Poverty and Social Exclusion

  • Ireland’s figures for those at risk of poverty or social exclusion (that is, the combined indicator used in the Europe 2020 Strategy), was 20.6 per cent or more than 1 million people – and still represented a very sizeable proportion of the Irish population in 2019. Despite improvements in the recent past, Ireland still has a rate of poverty or social exclusion that is just below the European average.
  • The Irish target under its National Reform Programme was stated in terms of ‘consistent poverty’, an indicator that combines the ‘at risk of poverty’ and ‘deprivation’ indicators, calculating the proportion simultaneously experiencing both.
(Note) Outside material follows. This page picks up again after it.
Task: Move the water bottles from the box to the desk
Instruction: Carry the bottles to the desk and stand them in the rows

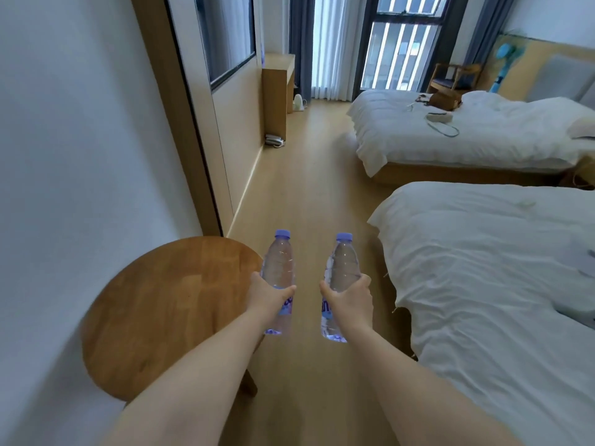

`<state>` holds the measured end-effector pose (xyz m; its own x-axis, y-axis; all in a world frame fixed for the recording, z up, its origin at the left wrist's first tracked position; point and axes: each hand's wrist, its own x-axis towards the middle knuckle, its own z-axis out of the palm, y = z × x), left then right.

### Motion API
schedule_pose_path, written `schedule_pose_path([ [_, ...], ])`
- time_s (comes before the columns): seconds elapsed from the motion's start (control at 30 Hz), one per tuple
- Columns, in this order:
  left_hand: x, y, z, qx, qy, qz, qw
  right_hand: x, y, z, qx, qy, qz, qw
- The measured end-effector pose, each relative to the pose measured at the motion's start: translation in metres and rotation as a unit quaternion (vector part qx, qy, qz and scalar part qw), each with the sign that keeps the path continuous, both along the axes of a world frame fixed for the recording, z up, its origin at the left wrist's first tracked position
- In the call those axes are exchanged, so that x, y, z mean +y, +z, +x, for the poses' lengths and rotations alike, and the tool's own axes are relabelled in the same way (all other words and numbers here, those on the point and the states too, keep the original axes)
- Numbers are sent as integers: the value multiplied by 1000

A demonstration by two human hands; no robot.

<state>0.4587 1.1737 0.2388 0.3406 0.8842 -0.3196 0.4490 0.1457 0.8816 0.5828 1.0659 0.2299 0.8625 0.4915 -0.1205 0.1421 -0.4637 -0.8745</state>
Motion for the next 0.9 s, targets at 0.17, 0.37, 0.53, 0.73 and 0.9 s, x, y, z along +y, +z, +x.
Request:
schedule_pose_path([
  [0.17,75,6,79,-4,-23,27,999,73,-1,76,-6,-11,14,1000],
  [0.37,166,-7,192,0,-23,29,999,159,-12,192,-15,-3,11,1000],
  [0.53,242,-7,292,-3,14,25,1000,240,-7,292,-20,14,8,1000],
  [0.73,331,7,385,-2,30,41,999,340,12,389,-30,34,4,999],
  [0.9,419,-3,450,-2,47,34,998,430,7,455,-27,47,-2,999],
])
Thus, it identifies a sub-group of the people experiencing poverty.
  • Ireland did not reach its interim target of 4 per cent consistent poverty by 2016 and a reduction of 3.5 percentage points would be needed to reach the 2 per cent target by 2020. Another target (for combined poverty in nominal terms) was met by 2018 and relative to children there is limited progress toward reaching the target set to reduce the numbers in consistent poverty by 2020.